* WORK TASK
Would you write out the full listing exactly, without any pictures?
============================================================
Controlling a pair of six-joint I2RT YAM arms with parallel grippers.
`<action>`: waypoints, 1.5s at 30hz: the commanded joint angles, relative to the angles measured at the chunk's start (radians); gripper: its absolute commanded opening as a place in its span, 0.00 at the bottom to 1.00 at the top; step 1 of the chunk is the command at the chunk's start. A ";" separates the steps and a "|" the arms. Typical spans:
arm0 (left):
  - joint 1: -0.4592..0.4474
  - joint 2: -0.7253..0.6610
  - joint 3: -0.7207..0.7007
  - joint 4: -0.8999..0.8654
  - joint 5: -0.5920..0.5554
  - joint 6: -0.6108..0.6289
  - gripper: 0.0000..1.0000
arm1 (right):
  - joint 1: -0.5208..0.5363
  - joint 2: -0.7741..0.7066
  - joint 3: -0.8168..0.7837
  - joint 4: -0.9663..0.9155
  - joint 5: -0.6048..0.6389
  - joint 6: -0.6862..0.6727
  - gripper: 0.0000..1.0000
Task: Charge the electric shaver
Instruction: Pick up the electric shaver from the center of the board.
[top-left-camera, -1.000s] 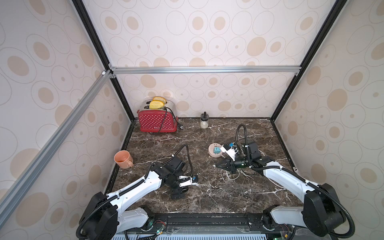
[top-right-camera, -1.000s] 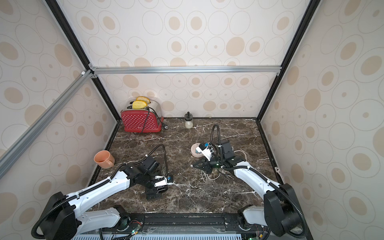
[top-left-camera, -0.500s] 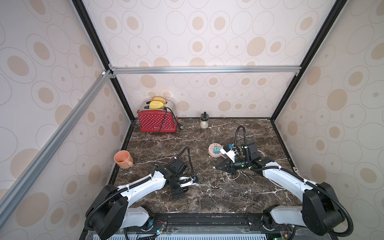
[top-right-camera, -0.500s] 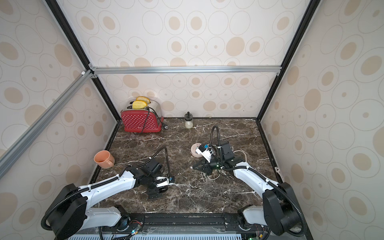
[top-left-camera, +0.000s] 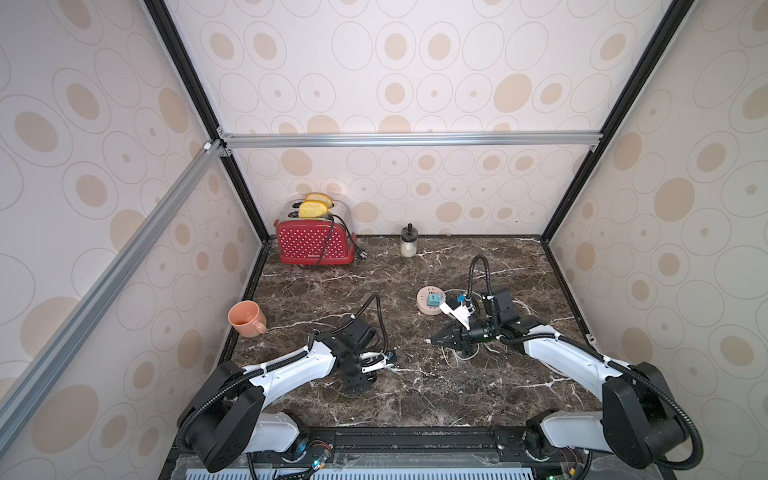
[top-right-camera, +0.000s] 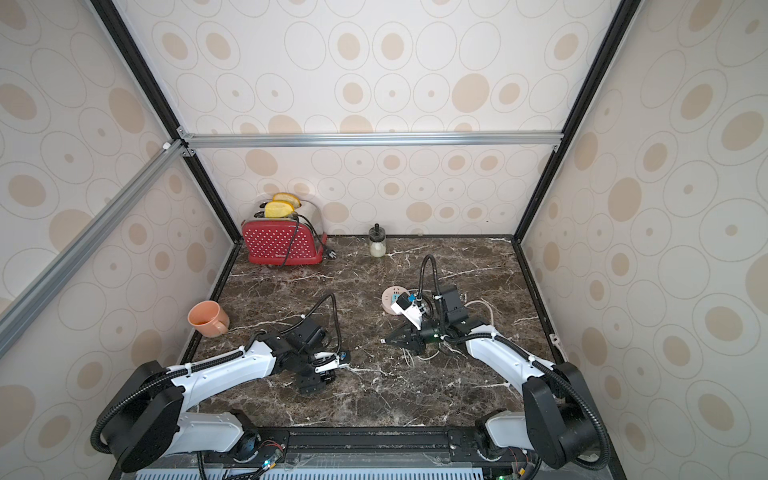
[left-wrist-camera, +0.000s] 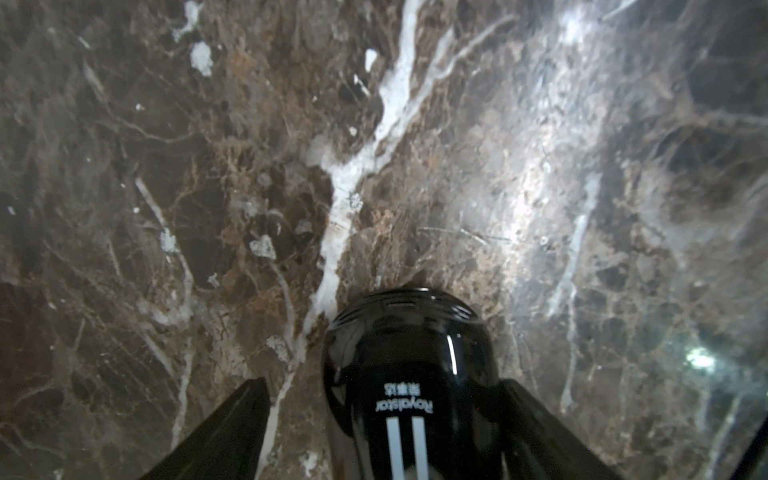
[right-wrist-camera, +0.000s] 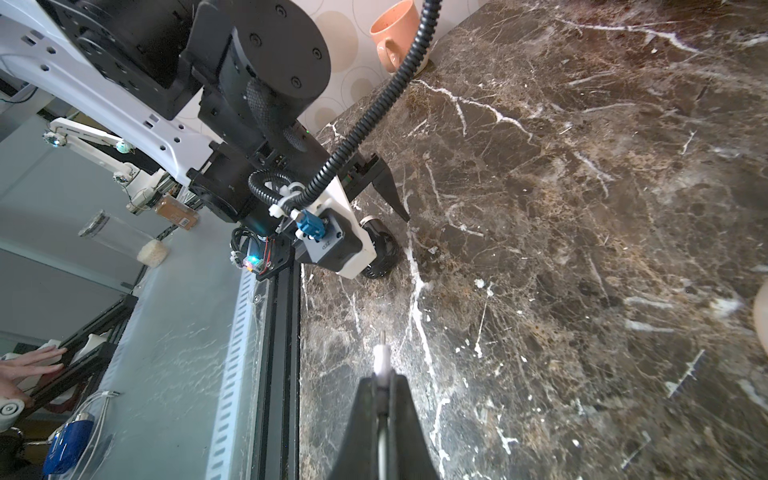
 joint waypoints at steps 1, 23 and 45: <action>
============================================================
* RESPONSE TO THIS TASK
Controlling a pair of six-joint I2RT YAM arms with parallel grippers.
`<action>`: waypoints, 1.5s at 30hz: the commanded joint angles, relative to the angles measured at the chunk's start (radians); gripper: its absolute commanded opening as a place in its span, 0.00 at the bottom to 1.00 at the top; step 1 of the chunk is the command at the chunk's start. A ";" separates the steps and a "|" the arms. Typical spans:
arm0 (left):
  - joint 1: -0.4592..0.4474
  - joint 2: -0.7253..0.6610
  - joint 3: -0.7207..0.7007
  - joint 4: -0.8999..0.8654
  - joint 5: -0.5920..0.5554
  - joint 6: -0.6108..0.6289
  - gripper: 0.0000..1.0000
arm1 (right):
  - joint 1: -0.5208..0.5363
  - joint 2: -0.7741..0.7066
  - joint 3: -0.8168..0.7837
  - joint 4: -0.9663..0.9155
  - joint 5: -0.6048..0.6389
  - joint 6: -0.6862..0.6727
  - gripper: 0.0000..1.0000
Task: Charge the electric shaver
Instruction: Pick up the electric shaver from the center of the board.
[top-left-camera, -1.000s] 
[top-right-camera, -1.000s] 
[top-left-camera, -0.500s] 
[top-right-camera, -0.500s] 
[top-left-camera, +0.000s] 
[top-right-camera, +0.000s] 
[left-wrist-camera, +0.000s] 
[right-wrist-camera, +0.000s] 
 joint waypoints at steps 1, 23 and 45: <action>

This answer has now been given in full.